WILLIAMSTOWN - Community members and event organizers are working out the final details of the seventh annual Williamstown Relay for Life on Friday in Tomlinson Park.
"Everything is ready and we are now just waiting for Friday to get here," said Carmen Hathaway, community manager for the Parkersburg Chapter of the American Cancer Society.
This is the seventh year the city has held its own cancer-beating event, Hathaway said.
"Every year Williamstown's relay gets bigger and better than the year before," she said. "This community is unlike any other I have worked with; they work together and take care of one another with great strength."
The overnight event will begin Friday around 4 p.m. with the traditional survivors' dinner and will end after a breakfast at 9 a.m. Saturday.
The community raised about $57,000 for cancer research for the sixth annual relay last year, Hathaway said.
An Important Cause
The seventh annual Williamstown Relay for Life will be Friday through Saturday morning in Tomlinson Park.
About 20 teams will hold fundraising booths that will include activities and food during the 12-hour event.
This year's goal for the community is $57,000, which is about the same that was raised during last year's event.
This was about $18,000 less than the $75,000 goal.
"Whether we hit the goal or not, every penny counts and everyone worked so very hard," Hathaway said.
The money this year will be raised by about 20 teams through fundraising events throughout the year as well as activities such as selling food and games during the overnight relay Friday and Saturday.
Along with fun and games like the purse auction, corn hole and a coin toss, there will be a time for reflection at 9:45 p.m. with the luminaria service, which honors and remembers loved ones who have battled cancer.
"We had 1,003 luminarias lining the walk last year and hope to have a lot this year," Hathaway said. "It is always a really beautiful and touching part of the relay."
To pass the time between the 6 p.m. start and the 6 a.m. closing ceremonies, participants in the relay will walk the track, play games and put on small events. New this year is a handmade pie auction that will take place during the annual purse auction.
"Relay for Life is open to community members, not just those in teams," Hathaway said. "Everyone has been touched by cancer in some way and we want to share the strength and remember those we have lost during this time."
Many teams work all year, holding events to raise money for the ACS, and the relay event is another way for them to help.

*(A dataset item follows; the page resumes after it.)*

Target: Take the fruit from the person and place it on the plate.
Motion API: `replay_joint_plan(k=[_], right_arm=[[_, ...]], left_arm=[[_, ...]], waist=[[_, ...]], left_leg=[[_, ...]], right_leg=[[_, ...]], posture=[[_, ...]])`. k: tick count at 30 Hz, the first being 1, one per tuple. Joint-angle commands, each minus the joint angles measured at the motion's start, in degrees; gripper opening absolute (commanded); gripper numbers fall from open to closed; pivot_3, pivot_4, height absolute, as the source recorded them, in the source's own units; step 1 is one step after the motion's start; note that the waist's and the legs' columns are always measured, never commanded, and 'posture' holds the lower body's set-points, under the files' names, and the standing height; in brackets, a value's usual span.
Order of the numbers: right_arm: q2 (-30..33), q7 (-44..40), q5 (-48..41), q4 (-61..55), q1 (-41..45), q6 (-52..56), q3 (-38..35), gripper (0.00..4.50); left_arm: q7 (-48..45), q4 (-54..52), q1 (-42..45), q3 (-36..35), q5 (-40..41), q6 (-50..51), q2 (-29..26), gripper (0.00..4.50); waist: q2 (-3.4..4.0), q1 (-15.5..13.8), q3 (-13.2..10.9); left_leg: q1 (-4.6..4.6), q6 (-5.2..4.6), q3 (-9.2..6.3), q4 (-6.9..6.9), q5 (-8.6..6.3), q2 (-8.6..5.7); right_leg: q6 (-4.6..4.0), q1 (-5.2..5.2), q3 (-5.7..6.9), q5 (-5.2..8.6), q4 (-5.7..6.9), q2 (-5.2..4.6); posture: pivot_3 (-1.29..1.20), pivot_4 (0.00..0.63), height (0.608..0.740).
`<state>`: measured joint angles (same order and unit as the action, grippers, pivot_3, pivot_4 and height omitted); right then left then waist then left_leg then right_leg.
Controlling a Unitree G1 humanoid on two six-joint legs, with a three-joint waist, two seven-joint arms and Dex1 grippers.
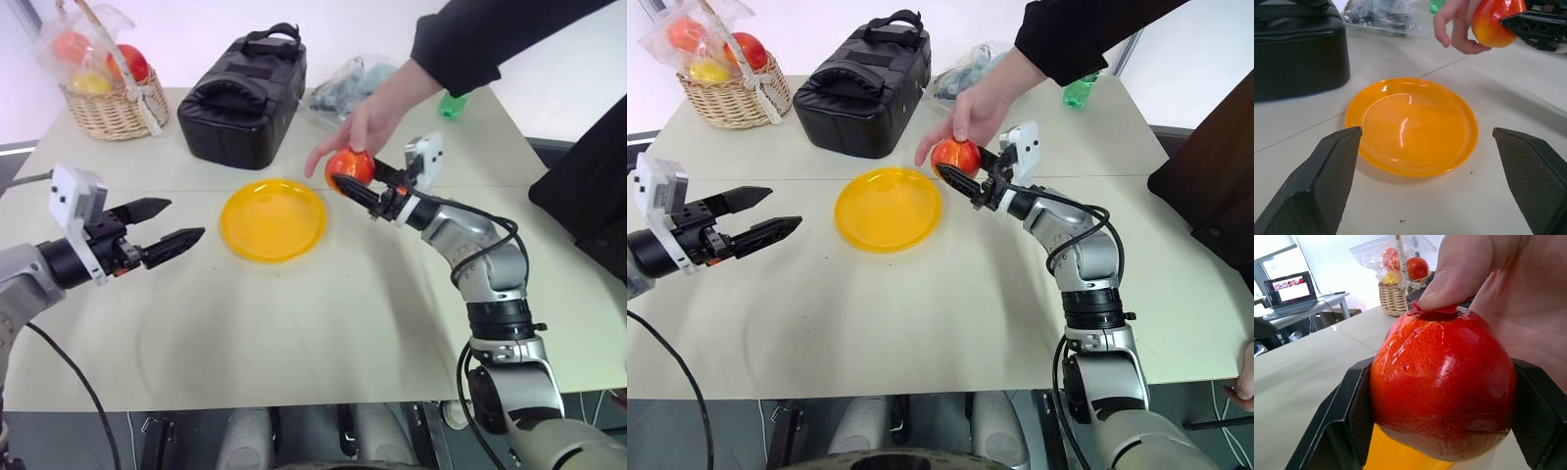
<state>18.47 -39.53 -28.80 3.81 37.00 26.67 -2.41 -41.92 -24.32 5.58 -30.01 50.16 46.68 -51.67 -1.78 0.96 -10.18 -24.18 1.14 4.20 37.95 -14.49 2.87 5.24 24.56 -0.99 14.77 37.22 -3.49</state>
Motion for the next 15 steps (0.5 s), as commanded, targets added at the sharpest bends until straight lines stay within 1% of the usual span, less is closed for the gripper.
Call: replay_joint_plan(k=[1, 4, 7, 11, 15], right_arm=[[-0.3, -0.5, 0.1, -1.2, 1.5, -1.0, -0.1, 3.05], [-0.4, -0.6, 2.3, -1.1, 1.6, -0.6, 2.5, 3.05], [-2.9, 0.3, 6.1, 1.4, 2.0, -2.5, 6.6, 3.05], [-6.9, 2.2, 12.8, 9.6, 4.5, -5.7, 11.8, 3.05], [-9.2, 2.0, 15.9, 16.3, 6.6, -8.4, 13.3, 3.05]], left_arm=[[0.4, -2.0, -0.3, -2.4, 0.6, -1.0, -0.1, 4.5], [0.1, -1.6, -1.4, -2.2, -0.6, -1.2, -0.4, 4.5], [-0.7, -1.4, -3.7, -1.6, -2.5, -1.7, -0.8, 4.5], [-1.9, -1.8, -8.1, -0.6, -5.9, -2.8, -1.4, 4.5], [-1.9, -2.9, -10.4, -0.7, -7.2, -2.8, -0.9, 4.5]], waist=[[0.0, 0.0, 0.0], [0.0, 0.0, 0.0], [0.0, 0.3, 0.0], [0.01, 1.0, 0.0], [0.0, 0.9, 0.0]], left_leg=[[0.0, 0.0, 0.0, 0.0, 0.0, 0.0], [0.0, 0.0, 0.0, 0.0, 0.0, 0.0], [0.01, 0.0, 0.0, -0.02, 0.0, 0.0], [0.04, 0.0, 0.01, -0.09, 0.0, 0.03], [-0.03, 0.02, 0.0, -0.09, 0.01, 0.0]], right_leg=[[0.0, 0.0, 0.0, 0.0, 0.0, 0.0], [0.0, 0.0, 0.0, 0.0, 0.0, 0.0], [-0.01, 0.02, 0.0, 0.0, 0.0, 0.01], [-0.02, 0.07, 0.0, 0.01, 0.03, 0.04], [-0.02, 0.07, 0.02, 0.01, 0.01, -0.05]], posture=[[0.0, 0.15, 0.74], [0.0, 0.15, 0.74], [0.0, 0.15, 0.74], [0.0, 0.15, 0.74], [0.0, 0.15, 0.74]])
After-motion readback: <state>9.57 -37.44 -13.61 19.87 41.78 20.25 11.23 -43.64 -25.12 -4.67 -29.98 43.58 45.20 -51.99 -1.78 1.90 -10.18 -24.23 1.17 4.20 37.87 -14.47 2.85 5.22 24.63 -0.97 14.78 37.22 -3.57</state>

Food is one of the biggest fundraisers during the relay and is expected to include taco-in-a-bag, deep fried oreos and chicken and noodles.
There are projects, including the Road to Recovery Grand Prix, where teams build and decorated cardboard cars to race, Hathaway said.
"There will be a car show before the race, which is always a lot fun," she said. "These cars are really fun to look at and so wonderful."
"The best thing about funding grants nationwide is that the progress made anywhere in the nation affects everyone in the world, so the monies raised right here in Williamstown can help billions of people," Hathaway said. "Every little bit raised truly makes a difference."